_Your goal_
Once the line with "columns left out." is found in the data, output it and each following line exactly, up to and including the line with "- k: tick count", and nothing before or after.

_Working data_

/---

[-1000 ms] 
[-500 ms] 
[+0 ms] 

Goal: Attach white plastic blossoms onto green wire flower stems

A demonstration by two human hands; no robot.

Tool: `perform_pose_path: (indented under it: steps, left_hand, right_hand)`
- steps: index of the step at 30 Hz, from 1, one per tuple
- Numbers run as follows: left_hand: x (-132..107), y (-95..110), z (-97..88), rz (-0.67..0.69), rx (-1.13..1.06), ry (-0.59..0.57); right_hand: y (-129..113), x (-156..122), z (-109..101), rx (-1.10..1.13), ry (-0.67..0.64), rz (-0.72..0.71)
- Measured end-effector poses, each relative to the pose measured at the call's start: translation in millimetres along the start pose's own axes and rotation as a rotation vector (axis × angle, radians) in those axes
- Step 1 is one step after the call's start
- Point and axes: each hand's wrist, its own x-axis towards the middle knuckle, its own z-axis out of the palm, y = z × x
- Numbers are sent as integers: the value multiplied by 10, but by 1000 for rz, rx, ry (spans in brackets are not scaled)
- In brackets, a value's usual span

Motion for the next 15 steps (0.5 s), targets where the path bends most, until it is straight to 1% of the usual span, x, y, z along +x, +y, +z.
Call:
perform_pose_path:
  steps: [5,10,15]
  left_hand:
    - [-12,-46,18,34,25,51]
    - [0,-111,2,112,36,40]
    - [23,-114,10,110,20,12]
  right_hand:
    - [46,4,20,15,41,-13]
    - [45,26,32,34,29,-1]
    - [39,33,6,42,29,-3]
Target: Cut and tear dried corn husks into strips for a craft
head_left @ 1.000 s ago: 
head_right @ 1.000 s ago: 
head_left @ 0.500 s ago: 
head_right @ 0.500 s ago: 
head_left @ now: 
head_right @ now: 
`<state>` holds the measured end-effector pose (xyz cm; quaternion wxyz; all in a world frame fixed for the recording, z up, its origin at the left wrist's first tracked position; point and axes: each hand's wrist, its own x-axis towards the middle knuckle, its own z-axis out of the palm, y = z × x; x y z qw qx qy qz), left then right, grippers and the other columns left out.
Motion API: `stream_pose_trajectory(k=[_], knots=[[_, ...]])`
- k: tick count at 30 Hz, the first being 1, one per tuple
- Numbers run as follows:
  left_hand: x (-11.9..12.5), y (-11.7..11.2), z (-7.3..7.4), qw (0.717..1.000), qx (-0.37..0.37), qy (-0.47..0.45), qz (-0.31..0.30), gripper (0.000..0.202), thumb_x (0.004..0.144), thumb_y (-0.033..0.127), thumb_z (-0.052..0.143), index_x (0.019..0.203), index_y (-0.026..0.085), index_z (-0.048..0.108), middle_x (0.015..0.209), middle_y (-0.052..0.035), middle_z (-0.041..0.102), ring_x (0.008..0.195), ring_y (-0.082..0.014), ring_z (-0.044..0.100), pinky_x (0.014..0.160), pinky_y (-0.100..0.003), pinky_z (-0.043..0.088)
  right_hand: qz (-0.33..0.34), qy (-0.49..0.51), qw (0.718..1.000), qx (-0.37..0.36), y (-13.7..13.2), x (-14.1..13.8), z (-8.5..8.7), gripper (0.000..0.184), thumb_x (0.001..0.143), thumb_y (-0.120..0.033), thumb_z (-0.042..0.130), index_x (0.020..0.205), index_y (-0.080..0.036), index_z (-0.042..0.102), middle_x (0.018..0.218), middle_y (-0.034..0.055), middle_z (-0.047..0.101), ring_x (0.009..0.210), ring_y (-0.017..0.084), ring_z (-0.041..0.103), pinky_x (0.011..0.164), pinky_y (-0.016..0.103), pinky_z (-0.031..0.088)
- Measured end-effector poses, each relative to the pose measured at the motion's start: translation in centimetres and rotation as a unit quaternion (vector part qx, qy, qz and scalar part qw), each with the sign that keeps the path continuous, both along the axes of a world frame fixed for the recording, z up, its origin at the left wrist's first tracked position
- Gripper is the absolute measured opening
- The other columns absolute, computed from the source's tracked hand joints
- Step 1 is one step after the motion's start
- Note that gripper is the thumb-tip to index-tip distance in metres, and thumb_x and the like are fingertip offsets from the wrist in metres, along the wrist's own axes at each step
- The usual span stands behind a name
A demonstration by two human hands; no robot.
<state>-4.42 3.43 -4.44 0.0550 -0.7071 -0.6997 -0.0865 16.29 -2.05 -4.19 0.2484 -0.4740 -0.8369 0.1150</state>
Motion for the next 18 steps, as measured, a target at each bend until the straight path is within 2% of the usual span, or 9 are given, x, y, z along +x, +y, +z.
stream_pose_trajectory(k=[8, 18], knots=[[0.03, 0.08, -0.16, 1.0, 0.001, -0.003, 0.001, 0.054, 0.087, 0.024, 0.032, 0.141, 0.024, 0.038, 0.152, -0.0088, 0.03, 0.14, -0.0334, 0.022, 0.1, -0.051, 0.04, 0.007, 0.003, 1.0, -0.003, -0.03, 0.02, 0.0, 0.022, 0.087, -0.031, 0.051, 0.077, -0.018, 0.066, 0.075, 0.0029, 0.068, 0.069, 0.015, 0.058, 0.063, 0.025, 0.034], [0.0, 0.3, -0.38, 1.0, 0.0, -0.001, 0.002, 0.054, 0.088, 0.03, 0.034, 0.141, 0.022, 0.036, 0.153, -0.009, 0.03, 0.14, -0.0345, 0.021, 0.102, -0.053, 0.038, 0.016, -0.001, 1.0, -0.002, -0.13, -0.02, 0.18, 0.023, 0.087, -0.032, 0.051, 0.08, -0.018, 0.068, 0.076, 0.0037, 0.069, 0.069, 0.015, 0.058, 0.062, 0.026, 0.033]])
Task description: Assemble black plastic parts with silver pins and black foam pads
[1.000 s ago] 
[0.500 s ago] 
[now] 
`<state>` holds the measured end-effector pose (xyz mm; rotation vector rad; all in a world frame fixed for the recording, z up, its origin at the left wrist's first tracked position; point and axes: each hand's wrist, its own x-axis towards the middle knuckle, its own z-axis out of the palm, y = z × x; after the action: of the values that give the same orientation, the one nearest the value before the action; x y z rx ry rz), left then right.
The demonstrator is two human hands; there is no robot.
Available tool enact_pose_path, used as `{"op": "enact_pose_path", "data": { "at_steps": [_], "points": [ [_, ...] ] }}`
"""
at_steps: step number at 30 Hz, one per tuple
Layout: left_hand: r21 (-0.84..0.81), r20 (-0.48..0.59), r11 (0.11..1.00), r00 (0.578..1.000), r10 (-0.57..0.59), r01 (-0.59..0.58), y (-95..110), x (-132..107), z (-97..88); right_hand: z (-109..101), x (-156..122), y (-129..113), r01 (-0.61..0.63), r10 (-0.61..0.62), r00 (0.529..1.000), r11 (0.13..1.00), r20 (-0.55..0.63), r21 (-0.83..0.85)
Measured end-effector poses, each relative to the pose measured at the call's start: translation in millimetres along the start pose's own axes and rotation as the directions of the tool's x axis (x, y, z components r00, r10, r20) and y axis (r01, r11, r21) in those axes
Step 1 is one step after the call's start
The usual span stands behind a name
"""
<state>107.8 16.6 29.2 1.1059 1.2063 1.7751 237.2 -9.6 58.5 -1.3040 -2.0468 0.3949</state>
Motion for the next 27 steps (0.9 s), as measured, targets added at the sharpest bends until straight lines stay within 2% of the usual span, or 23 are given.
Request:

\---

_Answer_
`<state>` holds the measured end-effector pose (xyz cm; quaternion wxyz; all in a world frame fixed for the recording, z up, its origin at the left wrist's first tracked position; point and axes: each hand's wrist, its own x-axis towards the middle knuckle, its own z-axis out of the palm, y = z × x; x y z qw qx qy qz), left then right, grippers and the other columns left out.
Motion API: `stream_pose_trajectory(k=[_], knots=[[_, ...]])`
- k: tick count at 30 Hz, the first being 1, one per tuple

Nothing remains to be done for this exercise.